(Exercise data)

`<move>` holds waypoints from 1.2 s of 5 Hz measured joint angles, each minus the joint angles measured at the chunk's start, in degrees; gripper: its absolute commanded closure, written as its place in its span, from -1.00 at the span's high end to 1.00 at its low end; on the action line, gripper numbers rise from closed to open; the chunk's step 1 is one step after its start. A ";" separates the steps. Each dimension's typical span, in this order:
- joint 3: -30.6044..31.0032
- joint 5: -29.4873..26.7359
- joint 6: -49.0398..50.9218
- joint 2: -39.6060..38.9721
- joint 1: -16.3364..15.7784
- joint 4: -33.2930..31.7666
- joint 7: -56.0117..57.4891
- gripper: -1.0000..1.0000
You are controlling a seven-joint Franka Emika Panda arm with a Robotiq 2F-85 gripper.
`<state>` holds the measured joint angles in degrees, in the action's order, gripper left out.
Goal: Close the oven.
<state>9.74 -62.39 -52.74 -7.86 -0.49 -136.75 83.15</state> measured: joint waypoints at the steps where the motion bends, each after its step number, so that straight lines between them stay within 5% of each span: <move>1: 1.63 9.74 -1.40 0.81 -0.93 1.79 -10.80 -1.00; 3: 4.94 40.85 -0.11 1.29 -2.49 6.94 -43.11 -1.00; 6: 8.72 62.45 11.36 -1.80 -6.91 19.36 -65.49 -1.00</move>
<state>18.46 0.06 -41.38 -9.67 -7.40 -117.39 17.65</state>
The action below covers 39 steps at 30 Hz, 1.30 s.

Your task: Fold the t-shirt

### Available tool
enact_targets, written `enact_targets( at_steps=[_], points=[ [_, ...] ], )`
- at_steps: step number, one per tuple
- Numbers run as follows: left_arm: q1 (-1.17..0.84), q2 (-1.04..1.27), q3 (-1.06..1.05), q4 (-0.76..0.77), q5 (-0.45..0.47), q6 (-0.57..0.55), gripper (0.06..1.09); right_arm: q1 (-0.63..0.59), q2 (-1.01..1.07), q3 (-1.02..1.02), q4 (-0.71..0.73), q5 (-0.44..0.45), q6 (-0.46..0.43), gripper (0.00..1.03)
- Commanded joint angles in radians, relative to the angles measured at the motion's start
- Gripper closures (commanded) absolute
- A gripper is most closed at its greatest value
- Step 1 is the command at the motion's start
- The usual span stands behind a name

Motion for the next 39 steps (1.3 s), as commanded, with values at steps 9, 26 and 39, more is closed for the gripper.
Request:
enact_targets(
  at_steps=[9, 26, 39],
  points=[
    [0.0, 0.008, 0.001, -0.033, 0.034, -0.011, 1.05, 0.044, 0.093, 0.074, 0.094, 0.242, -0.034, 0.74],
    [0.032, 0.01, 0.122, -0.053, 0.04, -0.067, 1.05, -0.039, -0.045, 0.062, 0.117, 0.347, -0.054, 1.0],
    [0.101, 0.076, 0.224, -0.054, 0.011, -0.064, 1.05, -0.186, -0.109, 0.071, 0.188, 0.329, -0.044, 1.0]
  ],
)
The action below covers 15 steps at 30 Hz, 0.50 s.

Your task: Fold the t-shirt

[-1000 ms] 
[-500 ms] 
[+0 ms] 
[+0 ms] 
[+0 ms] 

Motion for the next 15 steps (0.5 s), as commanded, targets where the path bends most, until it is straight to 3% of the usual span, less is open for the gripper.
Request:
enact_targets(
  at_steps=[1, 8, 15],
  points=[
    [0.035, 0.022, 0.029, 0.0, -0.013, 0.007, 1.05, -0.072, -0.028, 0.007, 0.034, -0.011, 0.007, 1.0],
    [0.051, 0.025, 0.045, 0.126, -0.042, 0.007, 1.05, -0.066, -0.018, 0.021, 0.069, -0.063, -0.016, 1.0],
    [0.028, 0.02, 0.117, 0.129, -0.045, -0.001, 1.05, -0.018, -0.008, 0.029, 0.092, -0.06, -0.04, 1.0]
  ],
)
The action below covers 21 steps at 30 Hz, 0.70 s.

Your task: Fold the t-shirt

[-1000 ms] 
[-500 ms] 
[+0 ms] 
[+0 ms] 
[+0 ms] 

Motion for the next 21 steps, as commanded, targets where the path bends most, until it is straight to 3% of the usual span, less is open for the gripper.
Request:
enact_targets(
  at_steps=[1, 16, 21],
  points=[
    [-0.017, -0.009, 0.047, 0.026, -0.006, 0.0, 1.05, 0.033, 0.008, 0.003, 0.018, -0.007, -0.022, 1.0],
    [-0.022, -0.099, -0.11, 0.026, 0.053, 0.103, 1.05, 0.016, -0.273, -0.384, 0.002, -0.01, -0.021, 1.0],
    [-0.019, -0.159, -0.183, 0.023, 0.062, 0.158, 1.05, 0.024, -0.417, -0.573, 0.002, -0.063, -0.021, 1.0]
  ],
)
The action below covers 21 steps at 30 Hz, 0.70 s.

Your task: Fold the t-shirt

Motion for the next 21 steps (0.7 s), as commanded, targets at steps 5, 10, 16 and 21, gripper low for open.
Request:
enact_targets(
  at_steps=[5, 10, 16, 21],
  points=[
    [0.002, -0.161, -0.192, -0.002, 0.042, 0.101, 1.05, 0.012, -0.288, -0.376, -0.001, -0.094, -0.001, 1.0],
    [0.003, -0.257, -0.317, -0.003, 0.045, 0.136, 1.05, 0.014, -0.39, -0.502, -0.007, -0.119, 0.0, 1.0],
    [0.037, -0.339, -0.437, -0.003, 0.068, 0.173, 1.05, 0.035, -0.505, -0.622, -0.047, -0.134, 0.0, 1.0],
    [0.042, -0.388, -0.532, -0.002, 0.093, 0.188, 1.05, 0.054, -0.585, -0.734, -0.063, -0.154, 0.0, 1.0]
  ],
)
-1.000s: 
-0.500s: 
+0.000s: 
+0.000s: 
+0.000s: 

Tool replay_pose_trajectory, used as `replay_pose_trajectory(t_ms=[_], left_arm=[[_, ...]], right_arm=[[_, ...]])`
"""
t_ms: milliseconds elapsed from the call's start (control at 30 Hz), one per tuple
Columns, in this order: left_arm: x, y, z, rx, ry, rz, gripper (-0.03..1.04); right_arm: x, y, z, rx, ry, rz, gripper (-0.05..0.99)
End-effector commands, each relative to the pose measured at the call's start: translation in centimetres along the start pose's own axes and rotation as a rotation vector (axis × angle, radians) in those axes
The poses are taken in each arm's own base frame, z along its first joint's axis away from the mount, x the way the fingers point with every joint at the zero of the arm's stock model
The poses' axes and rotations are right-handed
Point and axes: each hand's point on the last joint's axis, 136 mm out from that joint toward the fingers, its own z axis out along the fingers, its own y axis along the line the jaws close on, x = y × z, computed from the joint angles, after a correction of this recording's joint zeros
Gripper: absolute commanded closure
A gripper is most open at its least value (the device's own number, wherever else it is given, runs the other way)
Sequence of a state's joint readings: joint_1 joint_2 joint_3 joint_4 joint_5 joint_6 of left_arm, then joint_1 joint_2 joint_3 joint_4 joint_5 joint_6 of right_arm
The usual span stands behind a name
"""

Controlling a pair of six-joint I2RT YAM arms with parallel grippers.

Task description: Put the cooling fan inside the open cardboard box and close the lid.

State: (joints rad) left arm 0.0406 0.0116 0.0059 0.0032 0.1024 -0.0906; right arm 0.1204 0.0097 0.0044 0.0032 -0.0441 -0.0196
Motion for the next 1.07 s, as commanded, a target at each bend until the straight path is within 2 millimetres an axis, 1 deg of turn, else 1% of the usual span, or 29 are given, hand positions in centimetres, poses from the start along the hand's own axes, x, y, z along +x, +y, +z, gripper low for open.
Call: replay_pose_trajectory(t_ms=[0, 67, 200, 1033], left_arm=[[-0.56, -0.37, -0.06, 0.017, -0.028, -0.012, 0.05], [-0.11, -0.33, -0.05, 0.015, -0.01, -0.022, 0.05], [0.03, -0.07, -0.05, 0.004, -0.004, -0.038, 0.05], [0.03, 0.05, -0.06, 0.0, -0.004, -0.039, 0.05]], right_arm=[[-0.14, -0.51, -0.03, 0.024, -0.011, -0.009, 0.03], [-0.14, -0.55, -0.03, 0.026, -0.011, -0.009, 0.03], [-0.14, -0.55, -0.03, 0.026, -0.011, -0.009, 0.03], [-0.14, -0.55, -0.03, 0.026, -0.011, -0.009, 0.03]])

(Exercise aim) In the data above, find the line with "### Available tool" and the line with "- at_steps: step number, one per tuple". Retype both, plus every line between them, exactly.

(Answer to the problem)
### Available tool
enact_targets, written `enact_targets( at_steps=[_], points=[ [_, ...] ], )`
- at_steps: step number, one per tuple

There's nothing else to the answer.